■ **Aim of the exercise**
For this exercise, return only the lines in the records below from the one holding "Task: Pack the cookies" through the one holding "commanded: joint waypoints", including both, exactly as they appear and without pictures.

====

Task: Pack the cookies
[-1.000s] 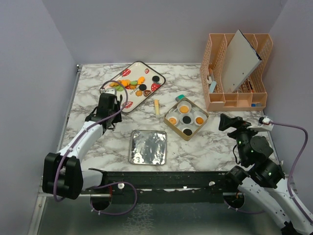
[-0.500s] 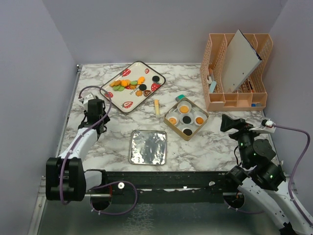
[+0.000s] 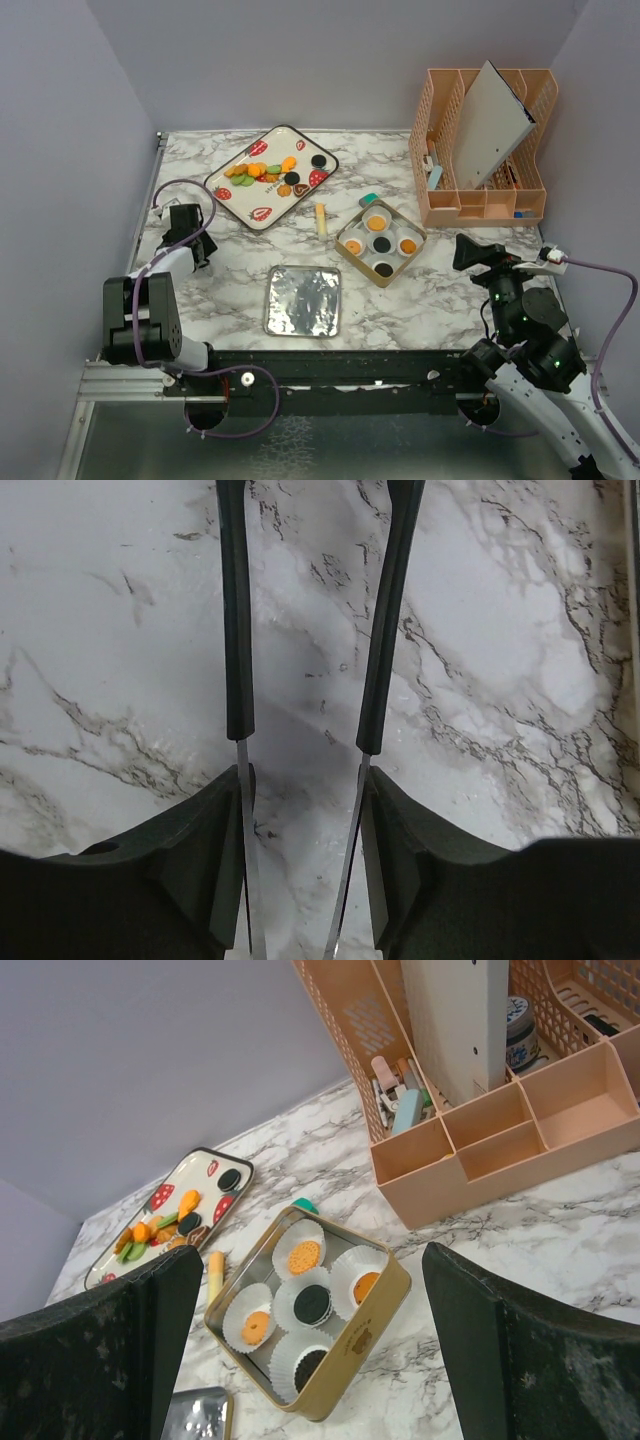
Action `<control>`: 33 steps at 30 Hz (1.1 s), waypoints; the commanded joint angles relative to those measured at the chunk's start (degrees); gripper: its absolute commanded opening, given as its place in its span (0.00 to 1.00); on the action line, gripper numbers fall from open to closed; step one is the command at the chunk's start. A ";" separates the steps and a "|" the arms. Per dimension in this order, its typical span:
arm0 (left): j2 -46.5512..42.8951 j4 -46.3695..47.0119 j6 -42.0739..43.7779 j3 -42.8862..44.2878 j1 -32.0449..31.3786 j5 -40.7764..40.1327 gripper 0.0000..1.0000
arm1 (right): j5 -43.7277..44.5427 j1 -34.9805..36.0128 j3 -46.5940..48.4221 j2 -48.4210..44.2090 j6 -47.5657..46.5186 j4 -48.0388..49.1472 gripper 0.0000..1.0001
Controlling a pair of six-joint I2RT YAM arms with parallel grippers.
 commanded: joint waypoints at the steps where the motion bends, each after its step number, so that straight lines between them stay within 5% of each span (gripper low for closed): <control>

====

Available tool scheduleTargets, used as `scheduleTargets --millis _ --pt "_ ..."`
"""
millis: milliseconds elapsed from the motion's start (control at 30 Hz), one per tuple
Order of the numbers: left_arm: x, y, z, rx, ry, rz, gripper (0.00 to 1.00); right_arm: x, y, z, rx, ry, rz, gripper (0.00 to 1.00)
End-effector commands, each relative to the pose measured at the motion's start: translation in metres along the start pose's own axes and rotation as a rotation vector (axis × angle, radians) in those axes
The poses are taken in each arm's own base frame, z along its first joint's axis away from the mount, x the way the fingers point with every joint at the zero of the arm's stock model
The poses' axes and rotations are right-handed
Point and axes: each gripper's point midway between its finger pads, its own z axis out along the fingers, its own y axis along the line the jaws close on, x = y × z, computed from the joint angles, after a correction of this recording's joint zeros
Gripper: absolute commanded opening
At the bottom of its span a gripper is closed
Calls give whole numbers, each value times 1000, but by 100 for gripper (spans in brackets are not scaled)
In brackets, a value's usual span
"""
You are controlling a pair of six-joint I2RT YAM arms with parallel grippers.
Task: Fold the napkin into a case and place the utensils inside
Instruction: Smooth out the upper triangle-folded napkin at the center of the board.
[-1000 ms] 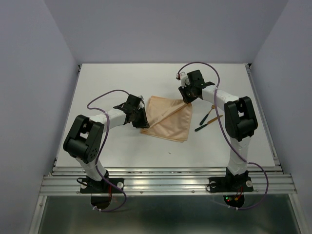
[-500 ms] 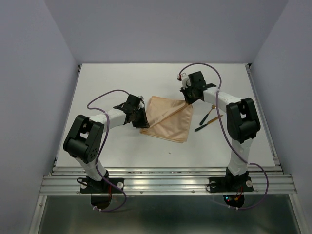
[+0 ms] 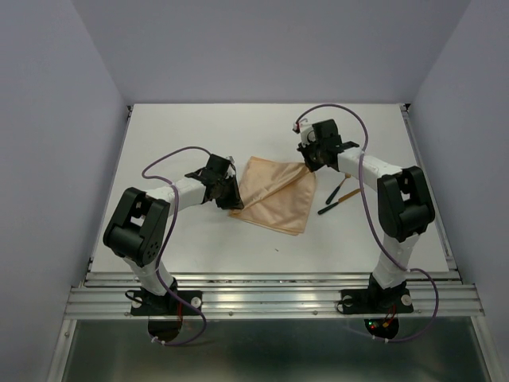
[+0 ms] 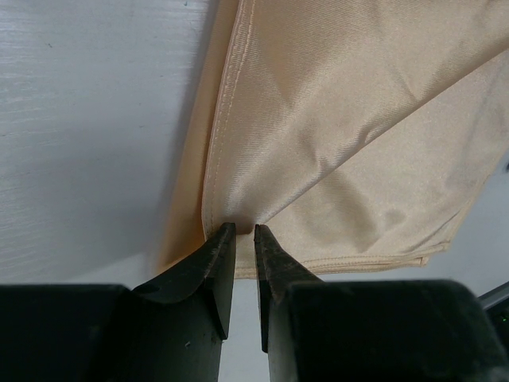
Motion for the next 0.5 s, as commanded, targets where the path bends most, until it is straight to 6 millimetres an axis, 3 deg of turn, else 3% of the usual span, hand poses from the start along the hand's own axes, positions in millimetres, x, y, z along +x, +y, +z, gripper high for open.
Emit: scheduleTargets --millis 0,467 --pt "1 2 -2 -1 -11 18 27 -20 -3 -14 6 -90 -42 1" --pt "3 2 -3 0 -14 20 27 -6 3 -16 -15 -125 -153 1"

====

■ **Answer to this exercise**
Task: Pack the cookies
[-1.000s] 
[-0.500s] 
[+0.000s] 
Action `<control>`: 33 steps at 30 Hz (1.1 s), waypoints; the commanded joint angles relative to those measured at the chunk's start (degrees); gripper: its absolute commanded opening, given as its place in its span (0.00 to 1.00); on the action line, gripper numbers fall from open to closed; step one is the command at the chunk's start. A ";" separates the steps and a "|" the arms. Per dimension in this order, its typical span:
arm0 (left): j2 -46.5512..42.8951 j4 -46.3695..47.0119 j6 -42.0739..43.7779 j3 -42.8862..44.2878 j1 -32.0449..31.3786 j5 -40.7764..40.1327 gripper 0.0000..1.0000
arm1 (right): j5 -43.7277..44.5427 j1 -34.9805..36.0128 j3 -46.5940..48.4221 j2 -48.4210..44.2090 j6 -47.5657..46.5186 j4 -48.0388..49.1472 gripper 0.0000..1.0001
Controlling a pair of six-joint I2RT YAM arms with parallel grippers.
 commanded: joint waypoints at the steps where the motion bends, each after its step number, so that straight lines between them stay within 5% of each span (gripper low for closed): <control>

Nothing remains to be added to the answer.